__Problem details__
In the data that follows, count each line with the string "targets"; the reply is the number only.

__Data supplied__
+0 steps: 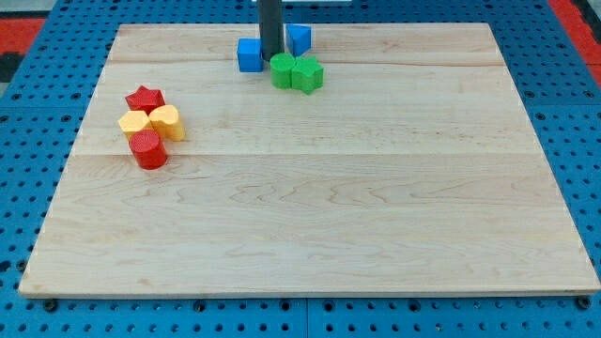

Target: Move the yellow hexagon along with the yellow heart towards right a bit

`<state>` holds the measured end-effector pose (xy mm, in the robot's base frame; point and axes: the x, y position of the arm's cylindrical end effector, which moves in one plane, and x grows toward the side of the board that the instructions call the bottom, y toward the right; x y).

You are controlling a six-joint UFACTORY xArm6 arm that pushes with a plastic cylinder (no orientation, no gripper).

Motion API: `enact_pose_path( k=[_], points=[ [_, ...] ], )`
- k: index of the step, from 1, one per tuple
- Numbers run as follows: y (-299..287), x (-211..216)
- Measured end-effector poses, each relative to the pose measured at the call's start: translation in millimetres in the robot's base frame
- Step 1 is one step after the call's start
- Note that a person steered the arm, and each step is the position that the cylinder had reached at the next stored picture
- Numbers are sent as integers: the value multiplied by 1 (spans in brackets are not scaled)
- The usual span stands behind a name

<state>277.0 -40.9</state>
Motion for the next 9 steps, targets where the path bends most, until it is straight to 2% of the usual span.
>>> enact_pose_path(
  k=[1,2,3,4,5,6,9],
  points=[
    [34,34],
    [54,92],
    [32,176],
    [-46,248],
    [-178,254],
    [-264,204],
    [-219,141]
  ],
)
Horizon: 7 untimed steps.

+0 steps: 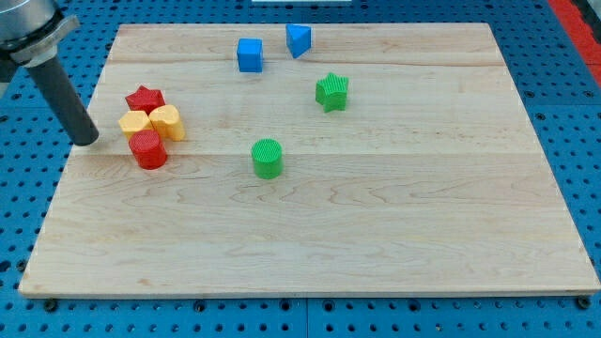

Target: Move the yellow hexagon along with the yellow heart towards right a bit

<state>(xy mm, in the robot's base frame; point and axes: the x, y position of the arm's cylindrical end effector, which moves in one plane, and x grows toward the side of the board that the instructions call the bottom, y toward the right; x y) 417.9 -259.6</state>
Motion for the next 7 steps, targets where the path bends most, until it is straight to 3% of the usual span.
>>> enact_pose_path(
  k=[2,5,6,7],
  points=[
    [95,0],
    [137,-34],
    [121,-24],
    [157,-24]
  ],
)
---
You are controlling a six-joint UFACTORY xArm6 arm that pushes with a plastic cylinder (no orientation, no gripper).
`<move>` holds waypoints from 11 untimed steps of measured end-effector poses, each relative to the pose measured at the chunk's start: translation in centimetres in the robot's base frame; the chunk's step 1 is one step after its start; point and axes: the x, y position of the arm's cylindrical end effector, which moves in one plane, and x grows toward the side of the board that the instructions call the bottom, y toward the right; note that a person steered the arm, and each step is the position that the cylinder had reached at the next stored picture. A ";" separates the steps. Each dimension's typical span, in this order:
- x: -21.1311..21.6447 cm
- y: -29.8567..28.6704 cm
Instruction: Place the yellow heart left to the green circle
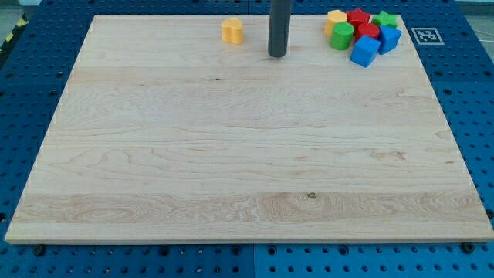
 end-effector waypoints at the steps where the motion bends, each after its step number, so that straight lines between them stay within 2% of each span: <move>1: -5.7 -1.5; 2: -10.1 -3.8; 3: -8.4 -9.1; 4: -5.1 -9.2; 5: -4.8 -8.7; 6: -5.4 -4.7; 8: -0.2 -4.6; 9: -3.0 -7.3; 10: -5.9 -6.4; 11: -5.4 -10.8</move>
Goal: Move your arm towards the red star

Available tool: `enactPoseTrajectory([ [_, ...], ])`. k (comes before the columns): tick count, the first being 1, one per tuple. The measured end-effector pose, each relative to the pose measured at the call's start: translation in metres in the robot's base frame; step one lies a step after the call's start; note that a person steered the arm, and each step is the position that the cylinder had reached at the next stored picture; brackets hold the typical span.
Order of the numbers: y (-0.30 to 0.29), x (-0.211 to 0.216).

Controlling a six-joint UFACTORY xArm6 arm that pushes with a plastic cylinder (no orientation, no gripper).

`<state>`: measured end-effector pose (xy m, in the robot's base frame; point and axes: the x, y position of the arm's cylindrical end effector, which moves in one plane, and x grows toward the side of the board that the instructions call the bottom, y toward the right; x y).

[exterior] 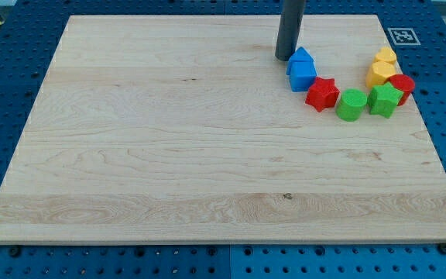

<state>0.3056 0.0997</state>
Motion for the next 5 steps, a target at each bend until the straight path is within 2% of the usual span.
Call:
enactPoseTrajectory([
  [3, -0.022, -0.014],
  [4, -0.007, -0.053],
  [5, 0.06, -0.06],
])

__Task result__
2